軽い打ち合わせの後店主様のお部屋にも伺う。

 

「やあシリーン戻ったのだね、助かったよ。今夜は頼んだよ」

 

少し顔色がお悪いのはいつものことだけれど、体調は安定しているみたいでよかったわ。

 

そうだ、やはりライザール様のことは話を通しておいた方がよさそうね。

 

「店主様、今夜の舞台ですが・・もしライザール様がいらっしゃったらお見せしたいのです。
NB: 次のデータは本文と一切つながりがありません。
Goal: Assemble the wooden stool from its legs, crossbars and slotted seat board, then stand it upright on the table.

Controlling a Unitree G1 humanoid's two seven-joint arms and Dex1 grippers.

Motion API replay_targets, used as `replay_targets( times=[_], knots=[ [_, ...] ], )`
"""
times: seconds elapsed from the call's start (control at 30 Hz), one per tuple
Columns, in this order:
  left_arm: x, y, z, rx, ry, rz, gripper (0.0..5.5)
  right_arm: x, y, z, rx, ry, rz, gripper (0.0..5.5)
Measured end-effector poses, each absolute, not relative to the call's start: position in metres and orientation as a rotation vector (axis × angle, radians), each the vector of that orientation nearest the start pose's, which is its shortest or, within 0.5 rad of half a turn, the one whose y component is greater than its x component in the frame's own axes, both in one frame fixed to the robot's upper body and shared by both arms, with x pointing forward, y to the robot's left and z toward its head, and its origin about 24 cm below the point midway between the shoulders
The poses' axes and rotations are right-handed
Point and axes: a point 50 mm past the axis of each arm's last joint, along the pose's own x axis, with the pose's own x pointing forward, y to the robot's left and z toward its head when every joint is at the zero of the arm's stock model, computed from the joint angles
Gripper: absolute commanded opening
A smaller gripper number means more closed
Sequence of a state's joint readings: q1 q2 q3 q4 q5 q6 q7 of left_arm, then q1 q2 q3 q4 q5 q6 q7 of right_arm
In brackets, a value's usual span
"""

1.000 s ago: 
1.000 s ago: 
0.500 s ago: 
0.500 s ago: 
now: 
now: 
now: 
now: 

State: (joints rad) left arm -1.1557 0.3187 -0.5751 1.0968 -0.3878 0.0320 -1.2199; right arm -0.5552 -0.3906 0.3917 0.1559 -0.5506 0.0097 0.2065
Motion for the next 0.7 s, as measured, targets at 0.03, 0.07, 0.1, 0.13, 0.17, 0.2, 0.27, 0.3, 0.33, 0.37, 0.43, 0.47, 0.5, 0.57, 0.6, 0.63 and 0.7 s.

構わないでしょうか?」

 

すると案の定店主様は思案されてしまったが、やがて笑顔で頷いてくれた。

 

「そうだね、君のすべてを見てもらったほうがフェアかもしれないね」

 

 

どういう・・・意味かしら?

 

釈然としなかったがとりあえず許可がでたことに安堵する。

相変わらず掴みどころのない方ね店主様は・・・

 

以前ジェミルが女装したことをそれとなく相談した時も謎の笑みを浮かべた後、

 

「ははは・・・ジェミルも年頃だからねえ・・そっとしておいてあげなさい」

 

っておっしゃったきり。まあいいわ・・・

 

とりあえず大事なのはライザール様の訪問を店主様が許可してくださったことと、彼の血を所望しなかったことだわ。

 

いくら店主様の頼みでもこの場所でライザール様に抱かれるのは抵抗があった。

 

だってこの場所は・・・私の家ですもの。

 

この場所で私はただの娘だった。舞台の上でこそ舞妖妃になれるけれど、女として振舞うことはできそうになかった。

 

もし仮にライザール様が来てくださったとして・・

彼に求められたら・・拒めるだろうか

 

一緒に過ごしたいけれど抱き合う以外のことをしてみたかったの

そういう微妙な女心わかってくださるかしら?

 

来て・・・くださるわよね?

 

お忙しい方だけに都合がつかないかもしれないわね。

 

けれどライザール様は来てくださった。

 

舞台で舞妖妃として踊りながら客席を見渡した私の視線の先に彼はいた。